Plötzlich merken wir also: es geht hier vor Allem um Autor_innenschaft, anders können wir die "Selbsthaftigkeit" unterschiedlicher Fassungen und Variationen gar nicht beurteilen. Bei verschiedenen Schnittfassungen von Filmen wird es eine äußerst heikle Frage, was das eigentliche Werk "selbst" sein soll, gerade weil man auch nicht darum herum kommt, einen Begriff der *kollektiven* Autor_innenschaft mit zu entwickeln. Ist bei Theateraufführungen der einzelne Spielabend das Werk (des Ensembles), oder die Inszenierung (der Regisseur_in), oder nur der Text (einer Autor_in)? Alles interessante Fragen, aber keine davon führt näher zum "eigentlichen" Werk ("selbst"), das man wahrnehmen oder sehen könnte, nur zur Beleuchtung unterschiedlicher medialer Praxen, die man beurteilen und wertschätzen kann.

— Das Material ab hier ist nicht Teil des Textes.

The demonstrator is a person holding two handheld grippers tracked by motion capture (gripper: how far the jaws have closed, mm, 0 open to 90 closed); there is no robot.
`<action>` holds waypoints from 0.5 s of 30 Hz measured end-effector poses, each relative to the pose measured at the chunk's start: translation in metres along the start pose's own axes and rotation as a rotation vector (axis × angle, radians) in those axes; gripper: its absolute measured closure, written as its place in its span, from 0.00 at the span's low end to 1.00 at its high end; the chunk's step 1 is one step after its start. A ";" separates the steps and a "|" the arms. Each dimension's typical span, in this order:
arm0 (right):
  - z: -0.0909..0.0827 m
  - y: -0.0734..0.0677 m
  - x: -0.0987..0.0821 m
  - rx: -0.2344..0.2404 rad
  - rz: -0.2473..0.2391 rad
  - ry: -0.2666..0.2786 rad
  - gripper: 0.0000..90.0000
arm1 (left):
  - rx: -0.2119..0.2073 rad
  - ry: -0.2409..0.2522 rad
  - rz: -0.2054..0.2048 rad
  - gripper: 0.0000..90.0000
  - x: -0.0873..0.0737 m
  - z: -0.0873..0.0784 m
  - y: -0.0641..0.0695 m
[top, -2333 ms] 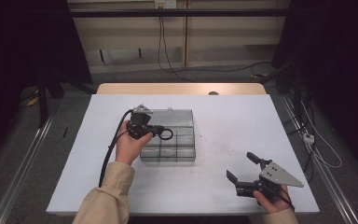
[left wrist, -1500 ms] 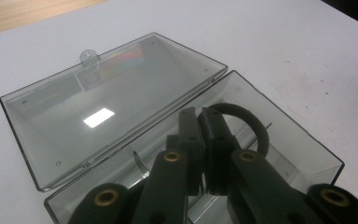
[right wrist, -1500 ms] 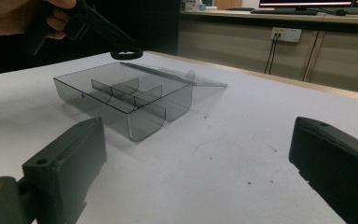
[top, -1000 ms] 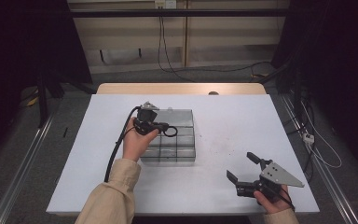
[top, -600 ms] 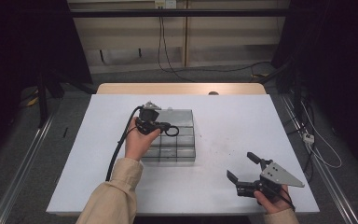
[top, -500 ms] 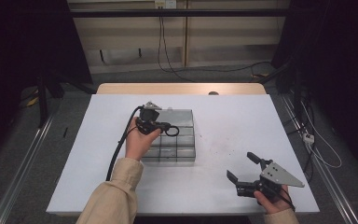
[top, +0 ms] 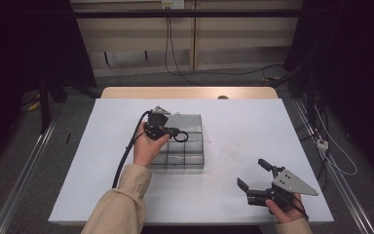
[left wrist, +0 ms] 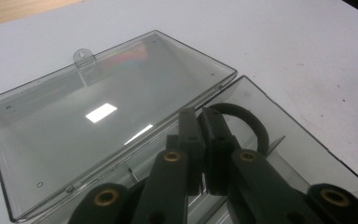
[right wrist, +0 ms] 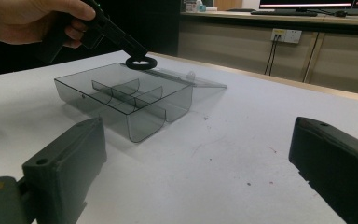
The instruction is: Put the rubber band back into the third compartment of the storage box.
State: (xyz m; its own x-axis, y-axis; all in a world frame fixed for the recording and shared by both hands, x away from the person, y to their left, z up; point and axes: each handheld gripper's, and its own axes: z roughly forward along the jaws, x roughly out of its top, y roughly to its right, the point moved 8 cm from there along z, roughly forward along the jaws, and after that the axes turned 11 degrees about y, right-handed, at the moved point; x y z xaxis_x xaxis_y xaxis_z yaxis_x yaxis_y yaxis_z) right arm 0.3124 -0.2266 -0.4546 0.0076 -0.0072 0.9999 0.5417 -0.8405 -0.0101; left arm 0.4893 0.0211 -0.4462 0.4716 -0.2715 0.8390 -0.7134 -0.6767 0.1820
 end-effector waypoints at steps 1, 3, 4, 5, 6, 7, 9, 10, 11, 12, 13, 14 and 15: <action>0.000 0.000 0.000 0.001 0.000 0.000 0.05 | 0.001 -0.002 0.000 0.97 0.000 0.001 0.000; 0.000 0.000 0.000 0.000 -0.004 -0.002 0.05 | 0.002 -0.006 0.005 0.97 -0.001 0.002 0.000; 0.000 0.000 0.000 0.000 -0.003 -0.002 0.05 | 0.002 -0.007 0.000 0.97 -0.002 0.003 0.001; 0.000 0.000 0.000 0.000 -0.002 -0.002 0.05 | 0.003 -0.007 -0.001 0.97 -0.002 0.004 0.001; 0.000 0.000 0.000 0.000 -0.003 -0.002 0.05 | 0.004 -0.009 0.001 0.97 -0.003 0.005 0.001; 0.000 0.000 0.000 0.000 -0.003 -0.002 0.05 | 0.004 -0.014 0.003 0.97 -0.003 0.006 0.001; 0.000 0.000 0.000 0.001 -0.002 -0.003 0.05 | 0.006 -0.011 0.000 0.97 -0.004 0.008 0.002; 0.000 -0.001 0.000 0.000 -0.001 0.000 0.05 | 0.006 -0.010 -0.003 0.97 -0.004 0.009 0.002; 0.000 -0.001 0.000 0.001 -0.002 0.001 0.05 | 0.008 -0.014 -0.002 0.97 -0.005 0.010 0.002; 0.000 -0.001 0.000 0.001 -0.003 0.000 0.05 | 0.005 -0.014 -0.005 0.97 -0.005 0.011 0.003; 0.000 -0.001 0.000 0.001 -0.002 0.000 0.05 | 0.006 -0.015 -0.005 0.97 -0.005 0.011 0.003; 0.000 -0.001 0.000 0.002 -0.002 0.000 0.05 | 0.008 -0.017 -0.004 0.97 -0.006 0.011 0.003; 0.000 -0.001 0.000 0.003 -0.002 0.001 0.05 | 0.008 -0.016 -0.006 0.97 -0.006 0.012 0.003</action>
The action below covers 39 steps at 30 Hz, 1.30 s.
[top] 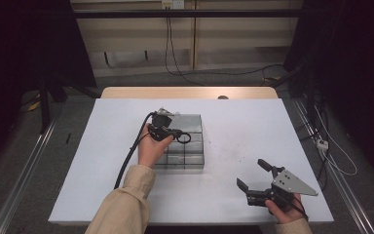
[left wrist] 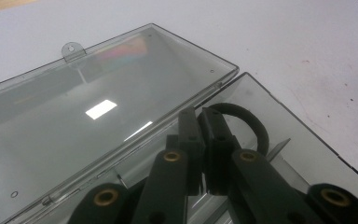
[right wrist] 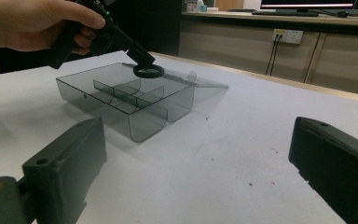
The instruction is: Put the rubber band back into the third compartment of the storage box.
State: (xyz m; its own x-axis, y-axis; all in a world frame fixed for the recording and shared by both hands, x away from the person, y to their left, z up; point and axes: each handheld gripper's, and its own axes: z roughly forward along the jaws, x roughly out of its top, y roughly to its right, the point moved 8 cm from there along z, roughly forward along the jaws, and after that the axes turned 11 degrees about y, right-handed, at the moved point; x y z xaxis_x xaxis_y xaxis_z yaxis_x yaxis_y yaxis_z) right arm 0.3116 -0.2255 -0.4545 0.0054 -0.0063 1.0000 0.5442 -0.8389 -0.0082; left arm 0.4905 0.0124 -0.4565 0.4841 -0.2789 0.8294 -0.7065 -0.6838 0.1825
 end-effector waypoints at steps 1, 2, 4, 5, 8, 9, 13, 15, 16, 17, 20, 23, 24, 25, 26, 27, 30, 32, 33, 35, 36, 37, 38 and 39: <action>0.000 0.000 0.000 0.001 0.000 0.001 0.05 | -0.004 0.002 0.001 0.97 0.000 0.000 0.000; 0.000 0.000 0.000 0.001 0.000 0.001 0.05 | -0.004 0.001 0.001 0.97 0.000 0.001 0.000; 0.000 0.000 0.000 -0.003 0.000 -0.002 0.05 | -0.004 0.003 -0.001 0.97 -0.001 0.002 0.001; 0.000 0.001 0.000 -0.003 -0.001 -0.002 0.05 | -0.003 0.002 -0.001 0.97 -0.001 0.002 0.001; 0.000 0.001 0.000 -0.003 -0.002 -0.002 0.05 | -0.007 -0.001 0.000 0.97 -0.001 0.003 0.002; 0.000 0.000 0.000 -0.002 -0.002 -0.001 0.05 | -0.003 -0.004 0.002 0.97 -0.002 0.003 0.003; 0.000 0.000 0.000 0.001 -0.003 0.001 0.05 | -0.009 -0.006 0.003 0.97 -0.003 0.005 0.005; 0.000 0.000 0.000 0.000 -0.001 0.000 0.05 | -0.009 -0.006 0.003 0.97 -0.003 0.006 0.005; 0.000 0.000 0.000 -0.001 -0.003 -0.001 0.05 | -0.011 -0.010 0.008 0.97 -0.003 0.006 0.005; 0.000 0.000 0.000 -0.002 -0.002 -0.001 0.05 | -0.008 -0.009 0.007 0.97 -0.004 0.007 0.005; -0.001 0.001 0.000 0.000 -0.004 -0.001 0.05 | -0.005 -0.012 0.004 0.97 -0.004 0.009 0.007; -0.001 0.001 0.001 -0.003 -0.002 0.000 0.05 | -0.006 -0.020 0.010 0.97 -0.004 0.010 0.008; -0.001 0.001 0.001 -0.002 -0.003 0.000 0.05 | -0.009 -0.015 0.007 0.97 -0.004 0.011 0.009; -0.001 0.001 0.001 -0.001 -0.003 0.000 0.05 | -0.010 -0.017 0.011 0.97 -0.004 0.011 0.009; -0.001 0.000 0.000 0.000 -0.004 -0.001 0.05 | -0.007 -0.019 0.010 0.97 -0.003 0.012 0.010; -0.001 0.000 0.001 0.000 -0.004 -0.001 0.05 | -0.010 -0.018 0.012 0.97 -0.003 0.012 0.011; -0.001 0.000 0.001 0.000 -0.004 -0.001 0.05 | -0.008 -0.019 0.010 0.97 -0.003 0.013 0.012; -0.001 0.001 0.001 -0.002 -0.003 0.000 0.05 | -0.010 -0.014 0.008 0.97 -0.002 0.014 0.013; -0.001 0.001 0.001 -0.002 -0.003 0.000 0.05 | -0.012 -0.017 0.012 0.97 -0.002 0.014 0.013; -0.001 0.000 0.001 -0.001 -0.003 0.001 0.05 | -0.011 -0.019 0.012 0.97 -0.002 0.015 0.014; -0.001 0.000 0.001 -0.001 -0.003 0.000 0.05 | -0.012 -0.022 0.014 0.97 -0.002 0.016 0.015; -0.001 0.000 0.001 -0.002 -0.003 0.000 0.05 | -0.014 -0.024 0.016 0.97 -0.003 0.017 0.015; -0.001 0.000 0.001 -0.002 -0.003 -0.001 0.05 | -0.013 -0.028 0.015 0.97 -0.003 0.018 0.016; -0.001 0.000 0.001 -0.002 -0.003 0.000 0.05 | -0.014 -0.025 0.014 0.97 -0.003 0.019 0.017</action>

Zurück zum Thema: Gerade bei Comics scheint es mir zumindest fragwürdig, die völlig abstrakte Kategorie "Werk" überhaupt an (reproduzieren oder individuellen) Einzelausgaben anzusetzen und nicht mit ebenso guten Gründen die ganze Serie als das eigentliche Werk (= "den Comic selbst") anzusehen. In jedem Fall sind "Einzelbild/Seite/Heft/Serie" gewiss ebenso gemeinsame Aspekte des "Kommunikationszusammenhangs Comic" wie "Originalzeichnung/Reproduktion". Also sollten diese Skalen und Spektren vermutlich auch ebenso viel Gewicht in der Charakterisierung eines typischen und repräsentativen "Comicwerk"-Begriffs erhalten.